### Prompt
Where does the word "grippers" show up in the records? Copy every line that holds it.

### Data records
══════

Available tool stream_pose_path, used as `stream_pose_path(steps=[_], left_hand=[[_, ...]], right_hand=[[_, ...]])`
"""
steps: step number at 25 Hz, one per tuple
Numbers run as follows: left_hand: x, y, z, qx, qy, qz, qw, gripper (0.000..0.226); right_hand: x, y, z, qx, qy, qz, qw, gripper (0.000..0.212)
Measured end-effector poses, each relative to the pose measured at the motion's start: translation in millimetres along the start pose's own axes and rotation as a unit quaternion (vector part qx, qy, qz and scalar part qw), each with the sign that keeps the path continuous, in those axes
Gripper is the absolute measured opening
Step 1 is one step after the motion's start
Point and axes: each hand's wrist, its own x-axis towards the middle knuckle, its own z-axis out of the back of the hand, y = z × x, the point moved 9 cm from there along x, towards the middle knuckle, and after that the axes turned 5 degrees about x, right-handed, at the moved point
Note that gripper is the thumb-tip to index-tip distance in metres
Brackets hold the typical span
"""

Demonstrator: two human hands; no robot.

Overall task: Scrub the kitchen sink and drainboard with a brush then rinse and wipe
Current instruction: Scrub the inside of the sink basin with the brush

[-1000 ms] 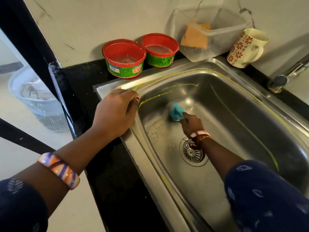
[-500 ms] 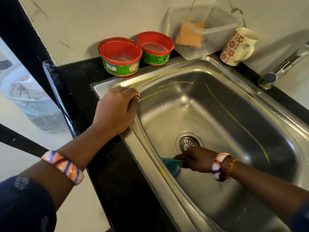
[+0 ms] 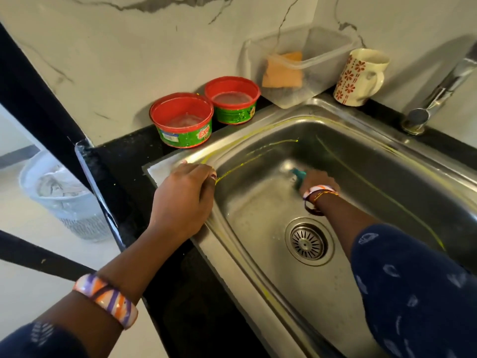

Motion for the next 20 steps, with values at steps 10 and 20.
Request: stream_pose_path(steps=[10, 20], left_hand=[[3, 2, -4, 0.003, 0.015, 0.007, 1.000, 0.027], [1, 1, -2, -0.029, -0.001, 0.009, 1.000, 0.034]], right_hand=[[-126, 92, -69, 0.087, 0.205, 0.290, 0.931, 0.038], [11, -28, 0, 0.103, 0.006, -0.024, 0.994, 0.036]])
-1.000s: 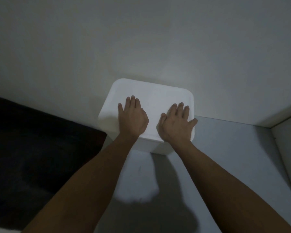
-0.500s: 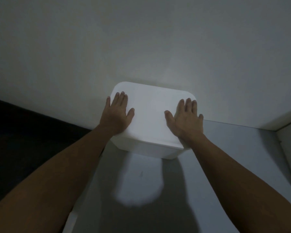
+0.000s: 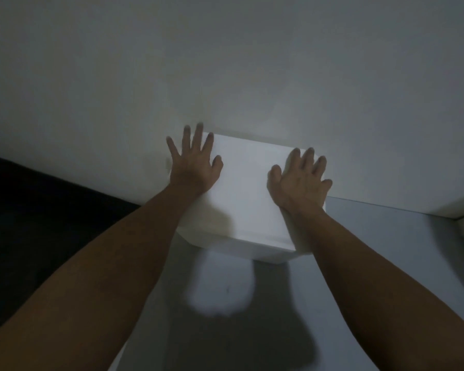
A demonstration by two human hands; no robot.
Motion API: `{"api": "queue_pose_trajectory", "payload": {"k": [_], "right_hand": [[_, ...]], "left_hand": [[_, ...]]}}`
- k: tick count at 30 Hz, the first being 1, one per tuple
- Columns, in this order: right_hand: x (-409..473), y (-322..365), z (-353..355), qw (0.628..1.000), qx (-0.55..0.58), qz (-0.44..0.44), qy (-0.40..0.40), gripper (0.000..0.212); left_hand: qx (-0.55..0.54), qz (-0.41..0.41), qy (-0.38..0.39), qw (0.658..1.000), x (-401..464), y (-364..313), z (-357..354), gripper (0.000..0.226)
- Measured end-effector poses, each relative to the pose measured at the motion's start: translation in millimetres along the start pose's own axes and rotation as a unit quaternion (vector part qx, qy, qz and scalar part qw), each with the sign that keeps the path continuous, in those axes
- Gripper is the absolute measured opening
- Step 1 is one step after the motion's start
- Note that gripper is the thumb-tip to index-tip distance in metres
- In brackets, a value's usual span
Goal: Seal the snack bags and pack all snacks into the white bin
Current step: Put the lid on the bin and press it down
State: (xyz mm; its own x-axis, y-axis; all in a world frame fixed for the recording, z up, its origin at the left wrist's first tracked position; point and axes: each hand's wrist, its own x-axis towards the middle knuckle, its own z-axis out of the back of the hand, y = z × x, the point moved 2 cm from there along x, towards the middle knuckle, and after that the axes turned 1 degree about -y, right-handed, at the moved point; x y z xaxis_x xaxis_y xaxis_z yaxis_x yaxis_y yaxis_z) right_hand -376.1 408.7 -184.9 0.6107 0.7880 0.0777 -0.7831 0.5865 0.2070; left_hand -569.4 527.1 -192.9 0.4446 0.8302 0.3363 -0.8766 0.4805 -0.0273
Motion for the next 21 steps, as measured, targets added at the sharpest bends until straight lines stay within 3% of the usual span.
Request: {"api": "queue_pose_trajectory", "payload": {"k": [3, 11, 18, 21], "right_hand": [[-1, -3, 3, 1.000, -0.008, 0.013, 0.024, 0.073], [-25, -11, 7, 0.999, -0.047, 0.016, 0.008, 0.076], [-15, -12, 2, 0.988, -0.082, 0.120, 0.053, 0.071], [-12, -13, -1, 0.985, -0.076, 0.144, 0.064, 0.074]], "left_hand": [[0.013, -0.004, 0.047, 0.999, -3, -2, 0, 0.058], [0.004, -0.012, 0.044, 0.999, -28, -15, 4, 0.065], [0.008, -0.099, 0.119, 0.988, -18, -27, 5, 0.068], [0.010, -0.120, 0.133, 0.984, -13, -36, 4, 0.058]]}}
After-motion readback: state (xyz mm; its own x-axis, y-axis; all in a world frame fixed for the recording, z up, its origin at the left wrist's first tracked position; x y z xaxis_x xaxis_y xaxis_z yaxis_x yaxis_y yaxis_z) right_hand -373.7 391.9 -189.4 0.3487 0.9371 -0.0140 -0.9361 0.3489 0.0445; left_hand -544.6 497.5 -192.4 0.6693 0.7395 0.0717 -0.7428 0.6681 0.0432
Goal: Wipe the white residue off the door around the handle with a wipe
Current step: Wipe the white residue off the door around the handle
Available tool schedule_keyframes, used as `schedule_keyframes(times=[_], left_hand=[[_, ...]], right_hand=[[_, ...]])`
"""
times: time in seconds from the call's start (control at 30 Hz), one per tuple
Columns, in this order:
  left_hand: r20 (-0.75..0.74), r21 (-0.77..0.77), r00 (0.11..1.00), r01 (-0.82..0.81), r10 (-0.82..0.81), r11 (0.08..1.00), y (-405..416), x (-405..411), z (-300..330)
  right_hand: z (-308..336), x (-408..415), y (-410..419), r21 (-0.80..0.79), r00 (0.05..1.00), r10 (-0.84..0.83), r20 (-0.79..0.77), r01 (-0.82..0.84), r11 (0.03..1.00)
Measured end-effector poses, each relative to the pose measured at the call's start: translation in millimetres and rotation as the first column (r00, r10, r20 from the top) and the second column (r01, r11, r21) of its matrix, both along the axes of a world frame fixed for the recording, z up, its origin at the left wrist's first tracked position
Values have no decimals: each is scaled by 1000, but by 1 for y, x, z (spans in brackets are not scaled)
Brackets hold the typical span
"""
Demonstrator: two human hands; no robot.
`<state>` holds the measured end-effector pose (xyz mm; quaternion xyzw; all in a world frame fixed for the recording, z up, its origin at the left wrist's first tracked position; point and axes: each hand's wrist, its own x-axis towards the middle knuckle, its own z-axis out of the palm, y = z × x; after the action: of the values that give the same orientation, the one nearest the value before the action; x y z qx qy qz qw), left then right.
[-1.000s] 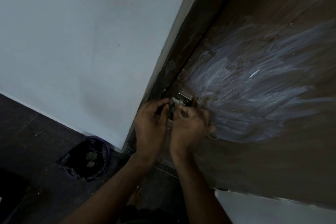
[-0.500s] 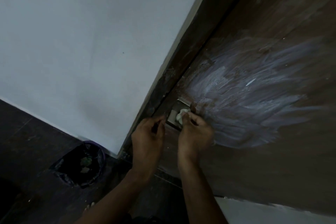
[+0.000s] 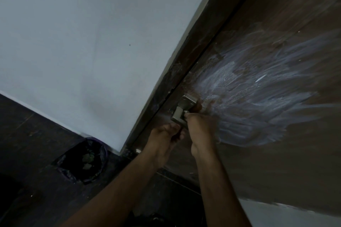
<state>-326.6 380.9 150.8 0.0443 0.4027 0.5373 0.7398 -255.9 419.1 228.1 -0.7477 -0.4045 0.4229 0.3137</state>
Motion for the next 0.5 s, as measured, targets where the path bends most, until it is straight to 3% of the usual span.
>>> schedule_keyframes(times=[0.13,0.43,0.5], left_hand=[[260,-81,963,-49,68,996,16,10,-10],[425,31,902,-97,75,995,26,14,-19],[432,45,897,-120,89,992,27,17,-19]], right_hand=[[8,13,2,-72,989,96,-116,-104,992],[10,20,-10,79,987,144,-74,-138,987],[9,22,-16,147,992,126,-7,-123,981]])
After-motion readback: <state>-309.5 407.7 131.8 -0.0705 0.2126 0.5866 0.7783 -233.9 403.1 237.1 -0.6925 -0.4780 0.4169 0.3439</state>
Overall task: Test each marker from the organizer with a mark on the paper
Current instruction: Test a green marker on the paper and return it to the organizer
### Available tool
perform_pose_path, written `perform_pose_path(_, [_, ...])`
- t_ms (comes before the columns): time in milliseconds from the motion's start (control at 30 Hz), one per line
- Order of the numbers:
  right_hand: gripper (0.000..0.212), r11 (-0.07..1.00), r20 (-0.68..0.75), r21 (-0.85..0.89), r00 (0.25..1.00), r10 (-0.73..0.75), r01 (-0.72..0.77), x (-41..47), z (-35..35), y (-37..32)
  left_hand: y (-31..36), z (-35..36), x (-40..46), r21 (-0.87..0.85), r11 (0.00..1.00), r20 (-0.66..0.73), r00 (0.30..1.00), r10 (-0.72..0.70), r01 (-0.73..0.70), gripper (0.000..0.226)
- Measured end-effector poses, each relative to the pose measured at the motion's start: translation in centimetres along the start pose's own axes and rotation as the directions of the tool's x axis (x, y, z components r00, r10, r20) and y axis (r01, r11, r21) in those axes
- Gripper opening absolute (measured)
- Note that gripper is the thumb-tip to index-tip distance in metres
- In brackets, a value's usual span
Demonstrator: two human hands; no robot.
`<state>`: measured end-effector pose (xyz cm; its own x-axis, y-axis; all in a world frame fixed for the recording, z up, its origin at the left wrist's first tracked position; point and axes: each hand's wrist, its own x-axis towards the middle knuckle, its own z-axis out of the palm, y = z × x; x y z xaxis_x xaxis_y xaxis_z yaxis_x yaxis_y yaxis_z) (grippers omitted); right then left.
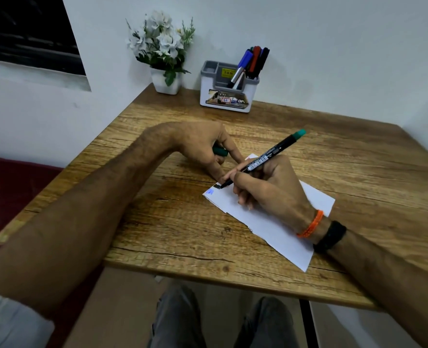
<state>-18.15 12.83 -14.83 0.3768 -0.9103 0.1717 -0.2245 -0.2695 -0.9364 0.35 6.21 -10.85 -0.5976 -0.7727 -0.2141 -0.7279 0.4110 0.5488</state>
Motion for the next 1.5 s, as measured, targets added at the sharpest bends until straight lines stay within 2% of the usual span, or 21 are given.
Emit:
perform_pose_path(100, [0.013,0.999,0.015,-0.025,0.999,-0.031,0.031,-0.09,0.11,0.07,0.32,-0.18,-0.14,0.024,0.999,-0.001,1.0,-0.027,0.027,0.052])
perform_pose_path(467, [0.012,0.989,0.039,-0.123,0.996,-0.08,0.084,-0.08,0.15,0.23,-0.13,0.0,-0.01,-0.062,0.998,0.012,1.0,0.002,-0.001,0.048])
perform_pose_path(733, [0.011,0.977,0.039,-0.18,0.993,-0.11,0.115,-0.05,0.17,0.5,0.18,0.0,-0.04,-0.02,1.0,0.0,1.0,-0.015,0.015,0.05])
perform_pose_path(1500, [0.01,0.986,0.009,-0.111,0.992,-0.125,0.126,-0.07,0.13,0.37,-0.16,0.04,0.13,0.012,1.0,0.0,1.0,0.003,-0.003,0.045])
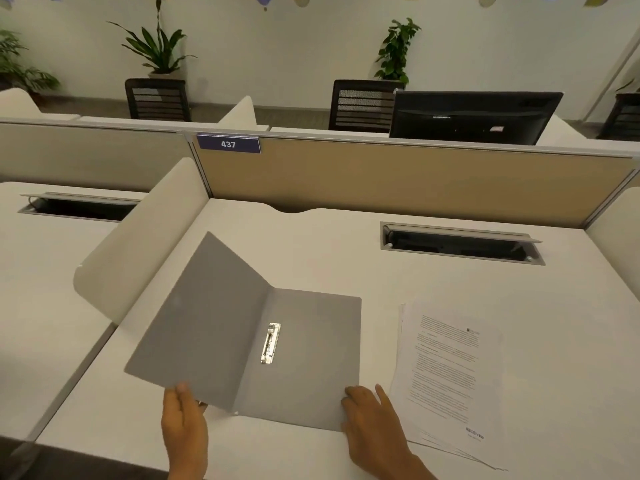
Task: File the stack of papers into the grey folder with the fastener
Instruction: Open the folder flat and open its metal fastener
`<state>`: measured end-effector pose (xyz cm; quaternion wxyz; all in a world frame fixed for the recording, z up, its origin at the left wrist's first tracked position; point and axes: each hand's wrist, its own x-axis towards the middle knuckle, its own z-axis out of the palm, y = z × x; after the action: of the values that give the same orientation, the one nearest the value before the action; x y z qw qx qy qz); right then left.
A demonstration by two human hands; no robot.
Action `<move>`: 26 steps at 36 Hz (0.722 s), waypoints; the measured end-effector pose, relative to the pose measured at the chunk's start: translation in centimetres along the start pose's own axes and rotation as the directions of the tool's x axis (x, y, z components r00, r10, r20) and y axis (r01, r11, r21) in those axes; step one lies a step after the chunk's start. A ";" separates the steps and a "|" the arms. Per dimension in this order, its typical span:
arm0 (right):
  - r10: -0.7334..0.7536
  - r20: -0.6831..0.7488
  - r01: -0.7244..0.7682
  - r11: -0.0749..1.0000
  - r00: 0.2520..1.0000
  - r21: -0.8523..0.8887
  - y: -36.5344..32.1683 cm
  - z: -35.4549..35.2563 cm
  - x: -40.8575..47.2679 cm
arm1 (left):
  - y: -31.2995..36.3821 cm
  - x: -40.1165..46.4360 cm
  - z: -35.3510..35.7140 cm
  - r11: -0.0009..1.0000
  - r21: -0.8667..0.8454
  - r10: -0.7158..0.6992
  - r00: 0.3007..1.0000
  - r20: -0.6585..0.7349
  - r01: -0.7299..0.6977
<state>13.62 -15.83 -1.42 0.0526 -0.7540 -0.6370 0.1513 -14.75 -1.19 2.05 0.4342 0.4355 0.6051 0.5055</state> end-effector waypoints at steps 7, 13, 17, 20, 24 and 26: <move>0.026 0.009 -0.026 1.000 1.000 -0.011 -0.8 -0.7 -0.2 | -0.8 2.6 -1.3 0.989 -0.025 -0.147 0.985 -0.094 0.146; 0.041 -0.019 -0.041 0.999 0.999 0.012 -1.7 -1.4 -0.1 | -1.4 4.5 -2.6 0.956 -0.073 -0.293 0.946 -0.139 0.285; 0.071 0.011 -0.070 0.997 0.997 -0.011 -2.1 -1.7 0.0 | -1.3 5.2 -3.0 0.950 -0.061 -0.313 0.937 -0.157 0.307; 0.091 -0.009 -0.091 0.995 0.996 -0.044 -2.4 -1.9 -0.1 | -1.7 5.9 -3.2 0.947 -0.050 -0.320 0.931 -0.174 0.316; 0.101 -0.044 -0.102 0.995 0.994 -0.015 -3.0 -2.3 -0.2 | -3.0 7.1 -3.6 0.942 0.134 -0.272 0.934 -0.231 0.307; 0.094 -0.079 -0.095 0.995 0.992 -0.014 -3.1 -2.2 -0.1 | -3.2 7.2 -3.5 0.896 0.298 -0.256 0.931 -0.260 0.329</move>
<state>11.30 -15.13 1.53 0.0639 -0.7892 -0.5993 0.1183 -20.20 4.60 -1.38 0.3572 0.3498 0.7843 0.3672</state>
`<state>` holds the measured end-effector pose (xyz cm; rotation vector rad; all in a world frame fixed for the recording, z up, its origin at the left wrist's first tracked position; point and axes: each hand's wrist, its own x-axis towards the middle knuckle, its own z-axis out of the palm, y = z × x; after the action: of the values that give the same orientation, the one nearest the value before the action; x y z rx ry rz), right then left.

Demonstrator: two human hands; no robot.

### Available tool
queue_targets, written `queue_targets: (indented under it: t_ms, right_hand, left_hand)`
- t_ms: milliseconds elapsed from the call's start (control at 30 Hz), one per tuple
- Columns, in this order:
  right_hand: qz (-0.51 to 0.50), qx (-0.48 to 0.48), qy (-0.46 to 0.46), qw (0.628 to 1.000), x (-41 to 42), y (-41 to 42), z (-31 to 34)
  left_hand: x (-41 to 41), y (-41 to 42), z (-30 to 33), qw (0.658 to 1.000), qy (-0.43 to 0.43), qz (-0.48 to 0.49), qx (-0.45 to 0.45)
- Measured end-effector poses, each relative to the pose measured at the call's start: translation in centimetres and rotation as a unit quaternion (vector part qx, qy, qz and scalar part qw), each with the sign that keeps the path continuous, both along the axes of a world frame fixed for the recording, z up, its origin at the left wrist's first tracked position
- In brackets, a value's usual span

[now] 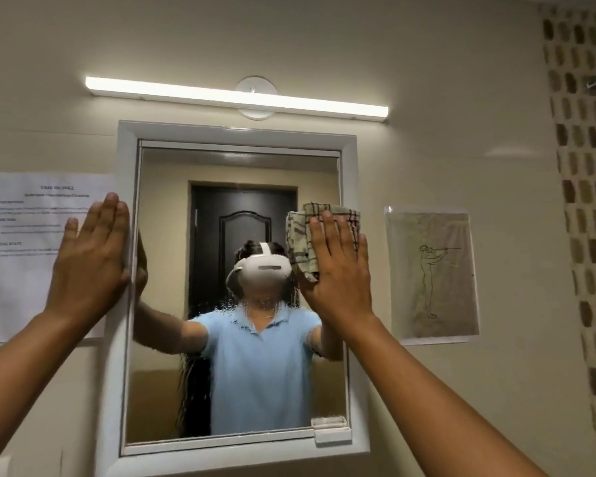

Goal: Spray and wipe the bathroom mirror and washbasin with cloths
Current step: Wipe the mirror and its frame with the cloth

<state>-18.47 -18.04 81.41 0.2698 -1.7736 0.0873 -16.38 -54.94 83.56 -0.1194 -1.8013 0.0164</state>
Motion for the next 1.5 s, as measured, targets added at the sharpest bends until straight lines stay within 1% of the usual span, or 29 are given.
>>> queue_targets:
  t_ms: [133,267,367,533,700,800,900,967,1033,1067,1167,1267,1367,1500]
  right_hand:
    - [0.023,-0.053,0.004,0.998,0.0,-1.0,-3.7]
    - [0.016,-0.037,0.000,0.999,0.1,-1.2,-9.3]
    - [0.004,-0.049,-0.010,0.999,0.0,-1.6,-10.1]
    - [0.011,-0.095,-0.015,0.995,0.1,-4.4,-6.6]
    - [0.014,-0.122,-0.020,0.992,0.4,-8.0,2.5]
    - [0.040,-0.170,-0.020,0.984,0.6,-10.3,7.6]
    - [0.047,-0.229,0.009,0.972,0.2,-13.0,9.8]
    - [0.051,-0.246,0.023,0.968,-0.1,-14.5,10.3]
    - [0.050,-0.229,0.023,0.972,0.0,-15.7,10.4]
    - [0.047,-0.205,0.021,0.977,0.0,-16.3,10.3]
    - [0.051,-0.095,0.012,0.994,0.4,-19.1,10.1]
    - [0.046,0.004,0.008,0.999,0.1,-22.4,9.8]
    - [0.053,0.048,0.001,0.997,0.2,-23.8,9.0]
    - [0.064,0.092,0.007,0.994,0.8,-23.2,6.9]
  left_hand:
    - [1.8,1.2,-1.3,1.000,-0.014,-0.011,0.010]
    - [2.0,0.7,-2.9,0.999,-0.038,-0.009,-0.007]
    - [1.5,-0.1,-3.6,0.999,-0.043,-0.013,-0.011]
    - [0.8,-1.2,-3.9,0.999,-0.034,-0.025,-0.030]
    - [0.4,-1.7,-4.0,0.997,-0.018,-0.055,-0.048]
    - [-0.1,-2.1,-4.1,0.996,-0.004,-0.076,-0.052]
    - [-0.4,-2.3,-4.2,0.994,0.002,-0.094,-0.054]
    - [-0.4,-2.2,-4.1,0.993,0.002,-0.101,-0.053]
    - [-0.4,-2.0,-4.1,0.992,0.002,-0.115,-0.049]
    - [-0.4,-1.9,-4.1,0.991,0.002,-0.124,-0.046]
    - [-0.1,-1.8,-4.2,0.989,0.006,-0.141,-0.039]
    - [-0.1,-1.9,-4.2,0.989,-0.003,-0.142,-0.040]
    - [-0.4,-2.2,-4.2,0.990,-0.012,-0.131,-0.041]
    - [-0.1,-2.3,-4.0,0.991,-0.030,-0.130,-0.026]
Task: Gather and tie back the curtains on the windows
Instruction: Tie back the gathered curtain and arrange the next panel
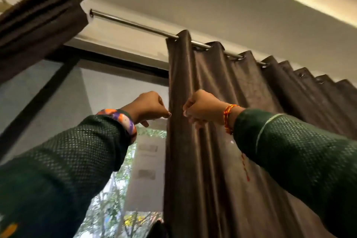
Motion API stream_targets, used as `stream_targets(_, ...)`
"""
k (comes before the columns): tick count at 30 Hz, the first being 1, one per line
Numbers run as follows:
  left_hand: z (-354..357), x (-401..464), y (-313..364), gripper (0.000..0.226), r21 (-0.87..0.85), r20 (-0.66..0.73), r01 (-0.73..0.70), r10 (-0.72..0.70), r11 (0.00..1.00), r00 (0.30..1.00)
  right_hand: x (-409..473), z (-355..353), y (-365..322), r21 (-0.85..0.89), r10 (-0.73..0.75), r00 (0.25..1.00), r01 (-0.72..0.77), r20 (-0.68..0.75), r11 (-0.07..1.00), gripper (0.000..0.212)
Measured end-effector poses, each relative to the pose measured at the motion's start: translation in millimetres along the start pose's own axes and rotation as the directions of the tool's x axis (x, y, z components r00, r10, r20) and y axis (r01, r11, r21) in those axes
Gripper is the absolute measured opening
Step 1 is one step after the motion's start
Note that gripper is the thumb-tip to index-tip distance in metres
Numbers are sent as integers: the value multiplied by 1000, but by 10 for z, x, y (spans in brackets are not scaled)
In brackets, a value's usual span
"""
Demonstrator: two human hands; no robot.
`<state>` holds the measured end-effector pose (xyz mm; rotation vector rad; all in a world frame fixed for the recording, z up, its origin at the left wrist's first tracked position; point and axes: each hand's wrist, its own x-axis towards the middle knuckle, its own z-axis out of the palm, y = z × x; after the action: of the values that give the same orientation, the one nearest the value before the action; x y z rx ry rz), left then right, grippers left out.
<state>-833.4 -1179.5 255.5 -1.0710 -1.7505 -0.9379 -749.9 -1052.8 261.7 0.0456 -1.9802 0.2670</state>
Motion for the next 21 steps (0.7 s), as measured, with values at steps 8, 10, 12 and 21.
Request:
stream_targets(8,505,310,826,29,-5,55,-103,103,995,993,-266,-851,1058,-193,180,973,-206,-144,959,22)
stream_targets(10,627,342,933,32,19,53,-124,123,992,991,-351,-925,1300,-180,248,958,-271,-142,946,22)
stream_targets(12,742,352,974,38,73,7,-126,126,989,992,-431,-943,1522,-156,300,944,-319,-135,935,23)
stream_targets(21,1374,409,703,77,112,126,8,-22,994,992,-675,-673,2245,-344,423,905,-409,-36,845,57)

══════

### Solution for this task
`<state>`: measured end-effector pose (xyz cm; its own x-axis, y-axis; all in a world frame fixed for the recording, z up, its origin at the left wrist's first tracked position; point and axes: each hand's wrist, its own x-axis towards the middle knuckle, its own z-axis out of the palm, y = z × x; x y z xaxis_x xaxis_y xaxis_z yaxis_x yaxis_y yaxis_z) (grippers omitted); right then left.
`<state>` holds the measured end-effector pose (xyz mm; rotation vector rad; all in a world frame fixed for the recording, z up, its origin at the left wrist's first tracked position; point and axes: each hand's wrist, its own x-axis towards the middle knuckle, its own z-axis out of the palm, y = z × x; after the action: of the values that give the same orientation, the one nearest the value before the action; x y z rx ry rz), left then right, grippers left out.

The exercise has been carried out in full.